Your goal:
Please copy every line from the following entries in which the word "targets" appears.

Available data:
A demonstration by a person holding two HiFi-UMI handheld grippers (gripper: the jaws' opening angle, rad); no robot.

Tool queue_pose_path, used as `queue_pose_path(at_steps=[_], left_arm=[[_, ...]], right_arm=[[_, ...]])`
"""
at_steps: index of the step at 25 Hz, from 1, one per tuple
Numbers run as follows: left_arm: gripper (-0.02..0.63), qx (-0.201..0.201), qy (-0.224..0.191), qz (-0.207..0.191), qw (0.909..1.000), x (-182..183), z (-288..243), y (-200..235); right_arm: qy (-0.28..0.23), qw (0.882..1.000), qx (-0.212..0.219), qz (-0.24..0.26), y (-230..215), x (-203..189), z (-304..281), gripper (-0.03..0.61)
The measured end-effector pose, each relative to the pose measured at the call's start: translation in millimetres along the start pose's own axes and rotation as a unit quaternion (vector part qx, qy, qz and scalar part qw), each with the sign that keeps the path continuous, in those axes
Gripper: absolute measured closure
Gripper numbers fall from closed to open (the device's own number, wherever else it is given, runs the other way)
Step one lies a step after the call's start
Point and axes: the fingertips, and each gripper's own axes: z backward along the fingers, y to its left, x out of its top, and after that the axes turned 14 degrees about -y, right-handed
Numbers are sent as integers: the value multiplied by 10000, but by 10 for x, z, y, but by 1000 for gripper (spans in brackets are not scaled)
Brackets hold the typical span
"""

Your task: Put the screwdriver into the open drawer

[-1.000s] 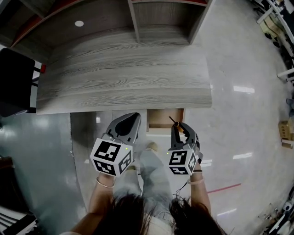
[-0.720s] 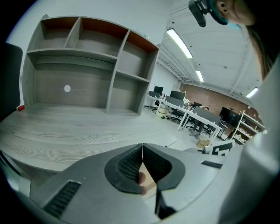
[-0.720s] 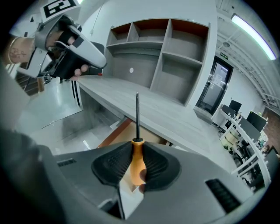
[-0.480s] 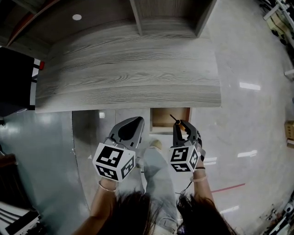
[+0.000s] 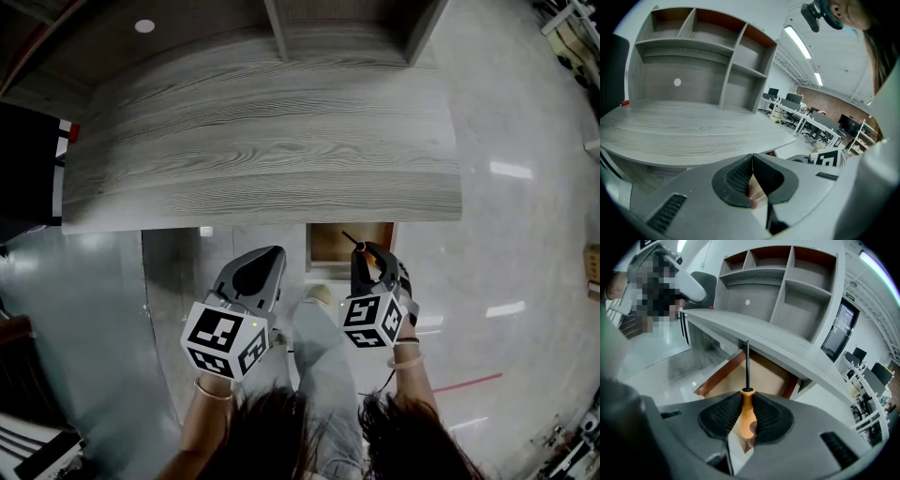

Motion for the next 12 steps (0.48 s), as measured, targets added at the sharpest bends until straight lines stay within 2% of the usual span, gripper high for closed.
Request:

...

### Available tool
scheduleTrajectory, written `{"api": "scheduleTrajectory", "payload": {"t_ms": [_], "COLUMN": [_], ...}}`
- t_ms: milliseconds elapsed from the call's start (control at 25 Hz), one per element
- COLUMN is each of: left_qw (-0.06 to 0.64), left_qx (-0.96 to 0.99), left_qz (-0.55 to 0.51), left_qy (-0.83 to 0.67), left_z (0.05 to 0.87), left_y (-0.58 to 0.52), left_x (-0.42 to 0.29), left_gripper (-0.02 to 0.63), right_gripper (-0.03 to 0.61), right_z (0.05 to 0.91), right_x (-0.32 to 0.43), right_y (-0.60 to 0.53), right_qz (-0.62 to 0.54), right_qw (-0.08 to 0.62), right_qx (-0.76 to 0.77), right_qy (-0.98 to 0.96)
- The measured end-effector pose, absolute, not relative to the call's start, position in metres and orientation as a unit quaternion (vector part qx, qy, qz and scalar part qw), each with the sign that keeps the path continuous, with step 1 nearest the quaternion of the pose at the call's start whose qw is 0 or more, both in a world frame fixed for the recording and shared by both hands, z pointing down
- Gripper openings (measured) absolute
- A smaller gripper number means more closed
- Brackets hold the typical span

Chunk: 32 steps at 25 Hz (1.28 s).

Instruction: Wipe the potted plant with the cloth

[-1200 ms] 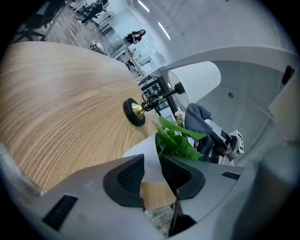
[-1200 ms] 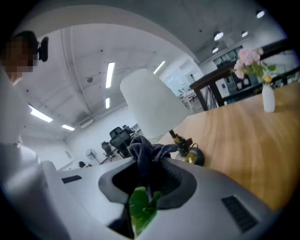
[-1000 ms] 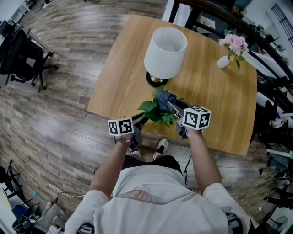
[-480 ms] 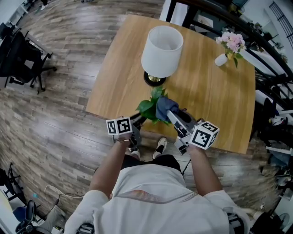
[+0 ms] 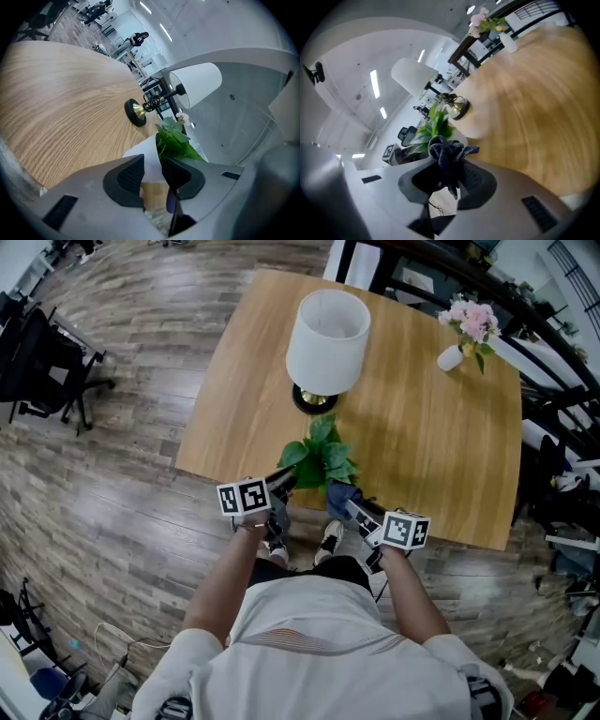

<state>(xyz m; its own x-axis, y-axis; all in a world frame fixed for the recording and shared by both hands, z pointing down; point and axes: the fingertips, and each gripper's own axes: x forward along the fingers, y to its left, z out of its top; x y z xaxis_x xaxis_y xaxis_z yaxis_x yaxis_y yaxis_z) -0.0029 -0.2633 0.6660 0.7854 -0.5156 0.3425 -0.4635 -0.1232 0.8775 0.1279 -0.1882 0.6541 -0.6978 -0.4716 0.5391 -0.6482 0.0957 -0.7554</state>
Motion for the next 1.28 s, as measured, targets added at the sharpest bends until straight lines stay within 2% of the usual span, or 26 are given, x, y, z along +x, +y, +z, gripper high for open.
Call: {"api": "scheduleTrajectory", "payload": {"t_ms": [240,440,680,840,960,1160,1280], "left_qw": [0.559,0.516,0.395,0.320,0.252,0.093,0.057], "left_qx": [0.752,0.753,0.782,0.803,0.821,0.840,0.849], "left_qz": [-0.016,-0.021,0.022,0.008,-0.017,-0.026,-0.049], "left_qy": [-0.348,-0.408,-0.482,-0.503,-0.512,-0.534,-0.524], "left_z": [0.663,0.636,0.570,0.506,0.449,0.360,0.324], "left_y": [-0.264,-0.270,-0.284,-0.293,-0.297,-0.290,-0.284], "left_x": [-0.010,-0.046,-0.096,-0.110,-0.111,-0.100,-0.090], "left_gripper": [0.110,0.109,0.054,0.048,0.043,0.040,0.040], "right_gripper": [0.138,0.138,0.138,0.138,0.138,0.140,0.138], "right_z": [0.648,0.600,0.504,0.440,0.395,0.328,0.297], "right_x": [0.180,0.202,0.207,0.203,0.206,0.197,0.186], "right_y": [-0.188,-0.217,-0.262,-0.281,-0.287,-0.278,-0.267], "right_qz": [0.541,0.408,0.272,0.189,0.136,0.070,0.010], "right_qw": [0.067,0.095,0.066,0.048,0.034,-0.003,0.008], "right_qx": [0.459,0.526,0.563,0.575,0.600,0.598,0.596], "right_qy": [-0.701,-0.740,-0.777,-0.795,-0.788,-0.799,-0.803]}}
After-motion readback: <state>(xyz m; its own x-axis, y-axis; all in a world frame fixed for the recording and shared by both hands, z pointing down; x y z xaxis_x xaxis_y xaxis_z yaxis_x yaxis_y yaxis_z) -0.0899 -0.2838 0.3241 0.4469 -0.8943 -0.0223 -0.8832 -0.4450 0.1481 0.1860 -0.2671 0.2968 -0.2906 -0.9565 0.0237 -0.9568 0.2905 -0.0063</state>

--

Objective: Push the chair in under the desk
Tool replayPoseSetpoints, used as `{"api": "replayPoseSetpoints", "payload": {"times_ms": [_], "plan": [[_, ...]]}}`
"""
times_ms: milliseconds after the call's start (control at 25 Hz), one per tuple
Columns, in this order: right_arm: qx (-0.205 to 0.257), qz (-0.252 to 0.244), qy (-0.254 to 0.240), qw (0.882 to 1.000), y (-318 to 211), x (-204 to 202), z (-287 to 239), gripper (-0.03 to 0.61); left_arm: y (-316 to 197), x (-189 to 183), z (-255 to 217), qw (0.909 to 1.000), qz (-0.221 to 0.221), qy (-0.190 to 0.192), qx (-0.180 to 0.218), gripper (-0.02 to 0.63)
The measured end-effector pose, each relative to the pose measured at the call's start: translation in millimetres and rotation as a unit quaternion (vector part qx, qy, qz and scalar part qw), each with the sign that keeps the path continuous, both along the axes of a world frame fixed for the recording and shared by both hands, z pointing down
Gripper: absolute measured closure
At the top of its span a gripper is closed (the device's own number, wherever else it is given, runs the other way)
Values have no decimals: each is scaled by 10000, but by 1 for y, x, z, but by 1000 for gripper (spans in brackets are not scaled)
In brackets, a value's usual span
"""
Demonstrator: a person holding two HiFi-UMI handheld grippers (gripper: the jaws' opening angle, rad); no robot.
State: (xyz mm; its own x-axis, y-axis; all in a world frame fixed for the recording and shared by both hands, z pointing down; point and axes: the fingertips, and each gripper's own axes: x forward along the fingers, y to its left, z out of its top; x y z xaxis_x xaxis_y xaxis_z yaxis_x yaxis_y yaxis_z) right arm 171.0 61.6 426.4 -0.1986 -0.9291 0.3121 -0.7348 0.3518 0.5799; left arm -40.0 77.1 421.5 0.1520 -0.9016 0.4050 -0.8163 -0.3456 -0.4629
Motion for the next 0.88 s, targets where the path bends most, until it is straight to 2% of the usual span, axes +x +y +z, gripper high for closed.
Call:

Answer space:
Motion for the next 12 steps (0.48 s), as measured, targets added at the sharpest bends until straight lines stay within 2% of the usual span, gripper high for closed.
Motion for the next 1.28 s, as measured, targets added at the sharpest bends until straight lines stay within 2% of the usual span, or 26 are given, x, y, z along +x, +y, +z, gripper high for open.
Motion for the next 0.88 s, targets where the path bends most, until it is straight to 2% of the usual span, axes +x +y +z, gripper high for closed.

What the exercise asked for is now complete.